## Problem to work on
Write out, word for word and with no pictures, each line below from the one containing "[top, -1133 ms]" through the one containing "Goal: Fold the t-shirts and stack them", both included, and no other line.
-.-.-
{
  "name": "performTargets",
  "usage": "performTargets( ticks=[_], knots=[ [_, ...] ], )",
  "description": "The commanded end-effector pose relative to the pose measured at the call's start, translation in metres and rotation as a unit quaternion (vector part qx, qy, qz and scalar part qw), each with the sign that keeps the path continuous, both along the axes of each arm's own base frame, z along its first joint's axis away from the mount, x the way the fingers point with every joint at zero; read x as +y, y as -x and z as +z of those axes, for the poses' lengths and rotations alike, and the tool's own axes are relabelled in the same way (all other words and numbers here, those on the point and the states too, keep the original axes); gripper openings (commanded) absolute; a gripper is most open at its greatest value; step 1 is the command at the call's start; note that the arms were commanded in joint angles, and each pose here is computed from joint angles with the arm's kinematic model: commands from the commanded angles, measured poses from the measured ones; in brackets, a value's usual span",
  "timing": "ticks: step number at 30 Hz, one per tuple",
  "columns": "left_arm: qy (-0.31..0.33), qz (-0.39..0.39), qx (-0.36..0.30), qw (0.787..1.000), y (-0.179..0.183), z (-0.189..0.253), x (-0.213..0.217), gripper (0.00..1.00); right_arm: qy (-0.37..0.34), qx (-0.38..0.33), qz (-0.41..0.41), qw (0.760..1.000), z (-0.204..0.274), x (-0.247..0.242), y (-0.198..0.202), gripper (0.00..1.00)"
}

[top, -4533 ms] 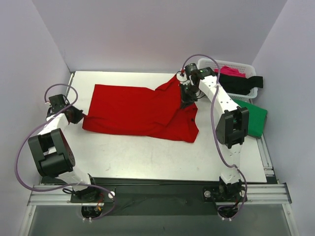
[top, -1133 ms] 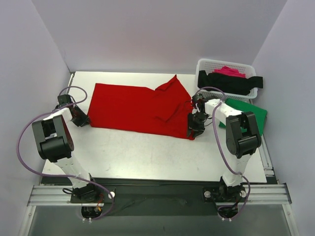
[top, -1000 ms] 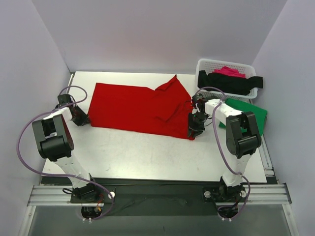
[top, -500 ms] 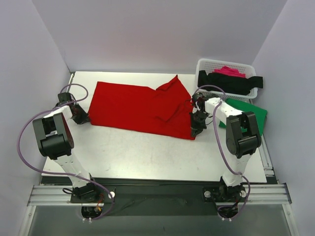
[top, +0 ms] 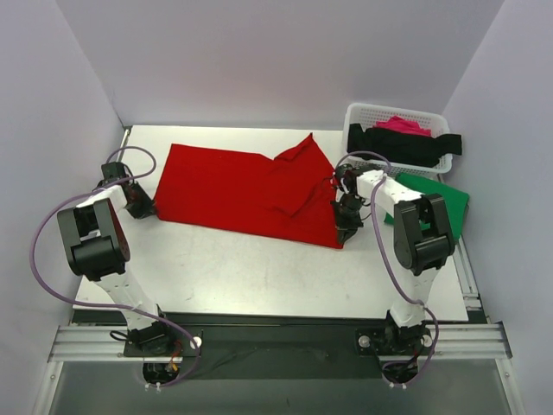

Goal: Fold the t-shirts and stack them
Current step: Fold the flattened tshirt in 1/3 of the way

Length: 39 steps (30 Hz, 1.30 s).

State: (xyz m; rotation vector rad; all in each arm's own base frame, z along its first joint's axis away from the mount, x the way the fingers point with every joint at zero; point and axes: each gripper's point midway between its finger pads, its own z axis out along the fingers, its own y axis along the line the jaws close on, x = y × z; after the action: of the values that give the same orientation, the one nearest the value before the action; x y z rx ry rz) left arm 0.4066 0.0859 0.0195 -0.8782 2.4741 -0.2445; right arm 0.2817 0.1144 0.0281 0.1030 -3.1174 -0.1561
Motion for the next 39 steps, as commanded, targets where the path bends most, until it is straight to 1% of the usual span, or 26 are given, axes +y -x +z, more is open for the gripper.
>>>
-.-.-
## Result for this exercise
[top, -1133 ms] 
[top, -1000 ms] 
[top, -500 ms] 
[top, +0 ms] 

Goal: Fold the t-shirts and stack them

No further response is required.